TASK ITEM:
Only a number is expected in reply: the count of lines below where the word "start" occurs.
(Beginning of SUPPLIED INFORMATION)
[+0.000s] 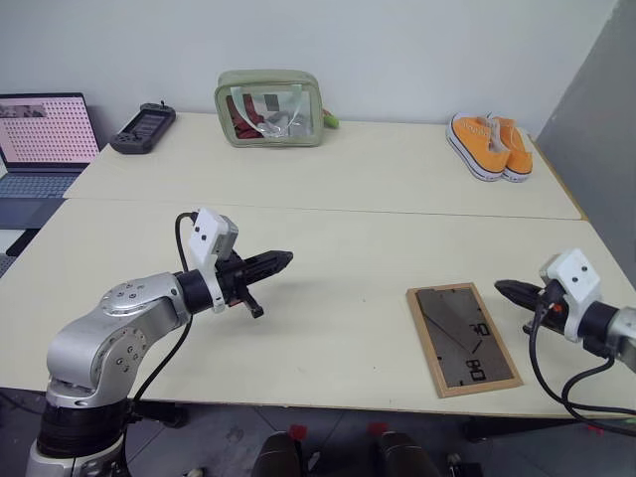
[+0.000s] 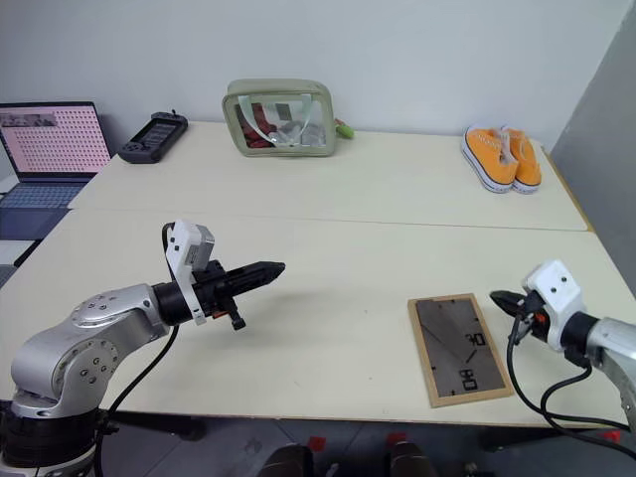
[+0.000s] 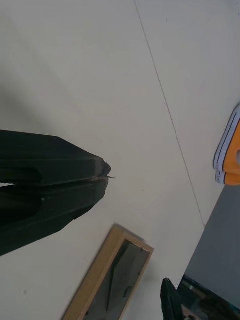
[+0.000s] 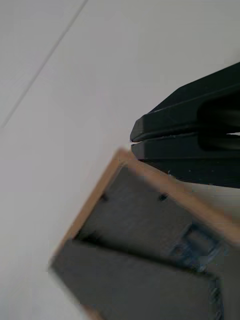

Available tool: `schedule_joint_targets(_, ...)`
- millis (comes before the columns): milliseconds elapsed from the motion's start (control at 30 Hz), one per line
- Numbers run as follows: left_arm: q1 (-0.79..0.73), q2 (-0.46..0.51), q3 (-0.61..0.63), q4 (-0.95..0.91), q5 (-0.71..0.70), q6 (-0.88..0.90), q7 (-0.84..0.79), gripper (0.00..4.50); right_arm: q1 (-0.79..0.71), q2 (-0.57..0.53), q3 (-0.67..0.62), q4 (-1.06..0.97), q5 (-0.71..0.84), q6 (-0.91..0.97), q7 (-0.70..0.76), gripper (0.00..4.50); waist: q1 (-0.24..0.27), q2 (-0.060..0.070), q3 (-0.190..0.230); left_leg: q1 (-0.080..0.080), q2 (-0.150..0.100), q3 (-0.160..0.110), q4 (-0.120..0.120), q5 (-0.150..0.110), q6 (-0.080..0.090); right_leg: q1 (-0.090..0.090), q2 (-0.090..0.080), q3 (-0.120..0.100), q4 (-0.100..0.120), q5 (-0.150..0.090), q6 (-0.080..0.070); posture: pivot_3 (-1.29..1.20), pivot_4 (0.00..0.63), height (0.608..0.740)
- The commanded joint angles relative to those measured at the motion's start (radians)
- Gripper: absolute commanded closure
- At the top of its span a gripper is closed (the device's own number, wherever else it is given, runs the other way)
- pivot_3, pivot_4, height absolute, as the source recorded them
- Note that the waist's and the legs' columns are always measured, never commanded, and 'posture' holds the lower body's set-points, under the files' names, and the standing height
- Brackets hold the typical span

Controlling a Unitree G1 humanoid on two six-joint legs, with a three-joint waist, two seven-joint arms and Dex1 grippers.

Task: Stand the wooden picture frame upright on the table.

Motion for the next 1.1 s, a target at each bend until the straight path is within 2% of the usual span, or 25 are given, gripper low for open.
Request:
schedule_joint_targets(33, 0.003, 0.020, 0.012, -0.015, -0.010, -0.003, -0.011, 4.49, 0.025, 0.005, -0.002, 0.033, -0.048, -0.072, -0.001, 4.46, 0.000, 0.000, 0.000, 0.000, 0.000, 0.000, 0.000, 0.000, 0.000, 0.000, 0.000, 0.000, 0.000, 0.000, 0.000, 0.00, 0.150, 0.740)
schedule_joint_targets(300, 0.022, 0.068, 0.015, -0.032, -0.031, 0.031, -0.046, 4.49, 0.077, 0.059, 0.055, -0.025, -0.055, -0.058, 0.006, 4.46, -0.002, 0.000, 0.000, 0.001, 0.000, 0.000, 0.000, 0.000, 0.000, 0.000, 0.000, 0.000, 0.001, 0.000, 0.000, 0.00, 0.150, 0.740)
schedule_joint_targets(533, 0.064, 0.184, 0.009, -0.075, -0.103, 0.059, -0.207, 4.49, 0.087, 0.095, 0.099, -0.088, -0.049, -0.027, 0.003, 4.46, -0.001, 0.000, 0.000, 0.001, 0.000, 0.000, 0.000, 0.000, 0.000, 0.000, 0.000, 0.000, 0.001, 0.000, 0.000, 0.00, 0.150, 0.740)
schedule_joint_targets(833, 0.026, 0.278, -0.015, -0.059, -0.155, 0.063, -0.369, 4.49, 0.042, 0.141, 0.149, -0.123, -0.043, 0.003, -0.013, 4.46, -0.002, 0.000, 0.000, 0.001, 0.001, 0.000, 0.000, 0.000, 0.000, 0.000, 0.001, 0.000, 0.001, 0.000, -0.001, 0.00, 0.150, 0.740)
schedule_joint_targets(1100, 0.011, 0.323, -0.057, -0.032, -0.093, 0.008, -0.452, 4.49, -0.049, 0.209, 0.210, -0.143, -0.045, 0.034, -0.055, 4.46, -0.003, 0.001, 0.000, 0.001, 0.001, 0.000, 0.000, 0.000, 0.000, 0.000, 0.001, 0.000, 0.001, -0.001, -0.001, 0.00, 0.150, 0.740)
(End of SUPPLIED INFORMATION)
SOLVED EXERCISE:
2